I managed to only tear out one of those holes, pretty good for a first try. Another method that I have practised until now and somewhat easier, is to cut in the sole from the side to a depth of about 10 mm and then sew through the upper of the 2 resulting sections. This has not been found with any originals, though, AFAIK. Here's a picture what this looks like after sewing:

Sewing the middle to the lower sole: I again used one of those flexible steel needles for that, as explained with the back seam above. Probably a real pig's bristle would even work better as flexibility is the most important thing for getting through those curved holes

Here's a look from the side, before pulling tight the yarn, compared to a sketch from Göpfrich's Lederfunde aus Mainz:
I decided to cover the inside of the backseam as well with a strip of leather to prevent chafing of the heel. At the same time I used it fix the overstanding bits of the white leather strips I used for the outside protective leather band. First I drew the upper ends through the overstandin piece of the outside protective leather band

then covered it with the inside leather band and sew it all fast.

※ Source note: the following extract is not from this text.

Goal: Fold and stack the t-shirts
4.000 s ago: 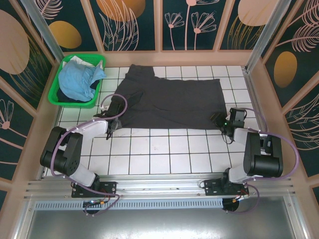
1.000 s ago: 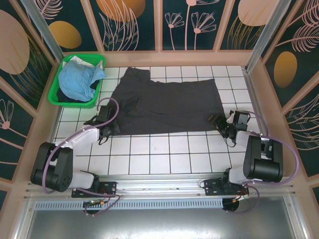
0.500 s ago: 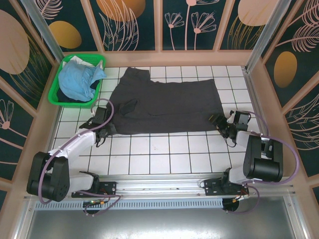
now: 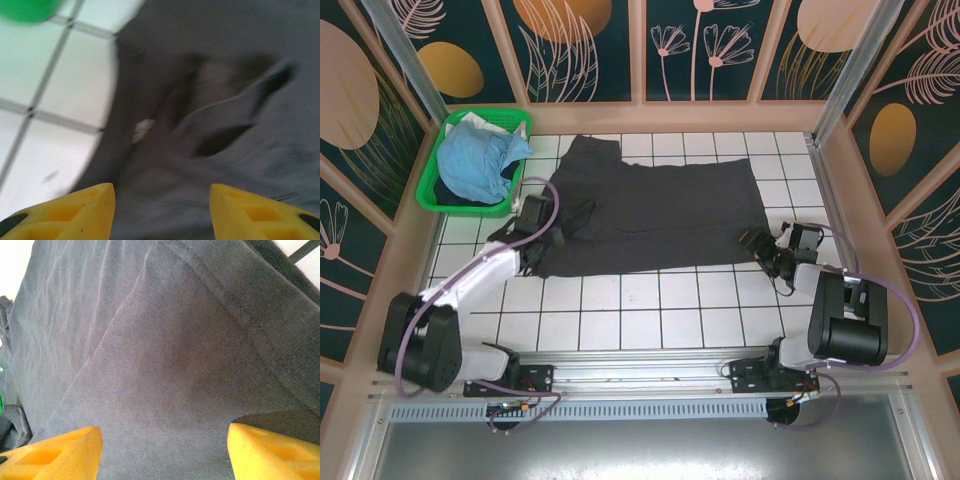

On with the last few steps: Before nailing the insole needs to be glued in. I am simply using modern glue here. The main function is to hold the insole right in place during nailing. I decided to try and do what was mostly done with the original caligae, i.e. nailing through all 3 layers, outer, middle and insole. The insole naturally has to be a little bit narrower and shorter than the outer sole. I made a cardboard duplicate of the outer sole and reduced it in size until it was right and I could use it as a pattern for cutting out the leather insoles. For this I'm using purpose tanned insole leather (according to the tanner I'm buying from, don't ask me for any details on this, I'm simply repeating his opinion here).